--- TASK INSTRUCTIONS ---
In total, how many lines of the data contain the word "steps"? Only that number is wanted.

--- DATA SECTION ---
>>>

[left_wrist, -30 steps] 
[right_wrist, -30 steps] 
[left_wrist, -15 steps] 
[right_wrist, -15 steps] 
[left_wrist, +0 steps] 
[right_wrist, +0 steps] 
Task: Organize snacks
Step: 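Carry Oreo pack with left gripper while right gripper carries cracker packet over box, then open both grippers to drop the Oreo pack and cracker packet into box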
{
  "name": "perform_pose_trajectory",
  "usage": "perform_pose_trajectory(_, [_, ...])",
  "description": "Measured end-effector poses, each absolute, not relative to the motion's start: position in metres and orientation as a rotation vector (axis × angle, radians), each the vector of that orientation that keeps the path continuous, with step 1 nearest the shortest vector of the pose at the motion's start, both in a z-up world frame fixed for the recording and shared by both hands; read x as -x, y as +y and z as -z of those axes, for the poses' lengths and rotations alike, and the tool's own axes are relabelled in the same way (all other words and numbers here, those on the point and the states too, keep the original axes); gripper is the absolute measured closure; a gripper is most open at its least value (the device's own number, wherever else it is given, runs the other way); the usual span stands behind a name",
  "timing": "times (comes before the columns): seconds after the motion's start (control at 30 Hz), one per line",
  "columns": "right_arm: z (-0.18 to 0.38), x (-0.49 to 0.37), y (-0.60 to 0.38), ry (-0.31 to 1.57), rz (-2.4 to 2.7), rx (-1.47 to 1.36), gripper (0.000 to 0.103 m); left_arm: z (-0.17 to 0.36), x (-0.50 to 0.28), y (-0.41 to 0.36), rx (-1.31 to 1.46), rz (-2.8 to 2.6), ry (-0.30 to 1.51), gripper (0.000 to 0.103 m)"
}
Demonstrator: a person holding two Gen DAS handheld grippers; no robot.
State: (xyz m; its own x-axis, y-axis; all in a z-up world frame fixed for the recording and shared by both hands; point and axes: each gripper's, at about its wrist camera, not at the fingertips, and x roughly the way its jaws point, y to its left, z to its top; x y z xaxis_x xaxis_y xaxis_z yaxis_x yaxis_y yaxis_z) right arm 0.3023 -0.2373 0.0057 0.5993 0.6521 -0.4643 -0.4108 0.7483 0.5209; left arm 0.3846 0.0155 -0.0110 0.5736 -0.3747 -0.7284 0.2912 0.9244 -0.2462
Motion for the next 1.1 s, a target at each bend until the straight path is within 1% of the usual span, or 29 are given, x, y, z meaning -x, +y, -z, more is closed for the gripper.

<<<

--- EXERCISE OUTPUT ---
6